Filho de Lula é inelegível, ou a verticalização de um impedimento
Essa decisão me parecia evidente, mas mesmo assim houve dois votos vencidos no TSE, o voto dos ministros Joaquim Barbosa e Ricardo Lewandowski. Mas vamos ao caso.
O filho do Presidente, Marcos Cláudio Lula da Silva, pretendia se candidatar ao cargo de vereador na cidade de São Bernardo, Grande São Paulo. Seu registro de candidatura foi impugnado à luz do § 7º do art. 14 da Constituição, aquele que estabelece a inelegibilidade por parentesco. Ali está dito que são inelegíveis no território de jurisdição do titular o cônjuge e os parentes do prefeito do Governador e do Presidente da República.
O segredo, ou seja, a razão da inelegibilidade do pretenso candidato está na expressão "território de jurisdição do titular". O titular é aquele que exerce o cargo de prefeito, governador ou presidente. É da posição jurídica dessa pessoa que surge o impedimento para o parente ou cônjuge. A pergunta inicial para resolver o problema é: onde essa pessoa exerce sua jurisdição, em que território? Se prefeito, no Município; Governador, no Estado; Presidente, no território nacional. Pronto? Mais ou menos. Acabei de ler a notícia da decisão do TSE, ali se diz que o Relator, Min. Fischer, entendeu que, para esse efeito, jurisdição e circunscrição são sinônimos. Será mesmo?
O conceito de circunscrição eleitoral têm definição legal, o art 86 do Código Eleitoral, onde se lê que nas eleições presidenciais a circunscrição será o País (competência do TSE), nas federais e estaduais, será o Estado (TRE), e nas municipais, o respectivo Município (Juiz Eleitoral).
A Constituição não falou em circunscrição para fixar o regime das inelegibilidades por parentesco, falou em território de jurisdição. Isso faz toda a diferença. O Governador de um Estado tem "jurisdição" em todo território deste Estado, o que alcança o território de todos os Municípios que o compõem. Mas a eleição para Governador ocorre apenas na circunscrição Estado, não se mistura com a eleição de cada município que, aliás, ocorre em época diversa. Resumindo, se a Constituição usasse a expressão "circunscrição" e não "jurisdição", os parentes e cônjuge do Governador poderiam se candidatar a prefeito e/ou a vereador em qualquer cidade dentro de Estado governado pelo pai ou pela mãe. Resultado: de pouco valeria impor a inelegibilidade por parentesco.
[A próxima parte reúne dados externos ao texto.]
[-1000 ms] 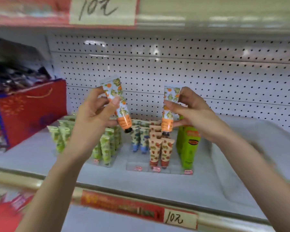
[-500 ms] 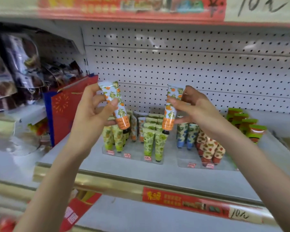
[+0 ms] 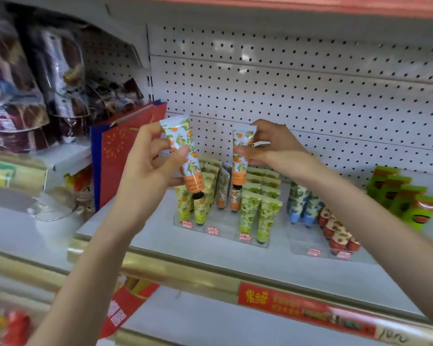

Ou melhor dito, ela teria função apenas para impedir que os parentes concorressem nas eleições disputadas dentro da mesma circunscrição, por exemplo, o filho do Governador não poderia concorrer ao cargo de deputado ou senador pelo Estado governado por seu pai, pois são eleições (deputado estadual, federal e senador) que ocorrem na circunscrição estadual.
O mesmo raciocínio se aplica aos prefeitos, que impedem todos os seus parentes na eleição municipal; e se aplica também ao Presidente que impede todos os seus parentes de concorrem a qualquer cargo eletivo na República. As únicas ressalvas admitidas pela Constituição são a desincompatibilização (renúncia) do cargo até seis meses antes do pleito e na hipótese em que o parente já for titular de mandato eletivo e candidato à reeleição. No caso do filho de Lula, nunca houve nenhuma dessas hipóteses.
Essa é a verdadeira verticalização. Na verticalização de coligações partidárias (2002 e 2006), o TSE misturou os conceitos de jurisdição e circunscrição com a tese dos partidos nacionais e construiu uma regra que nunca esteve presente no Direito Eleitoral brasileiro. Aqui nesse caso, não. A verticalização dos impedimentos eleitorais causados por parentesco emana do próprio texto constitucional.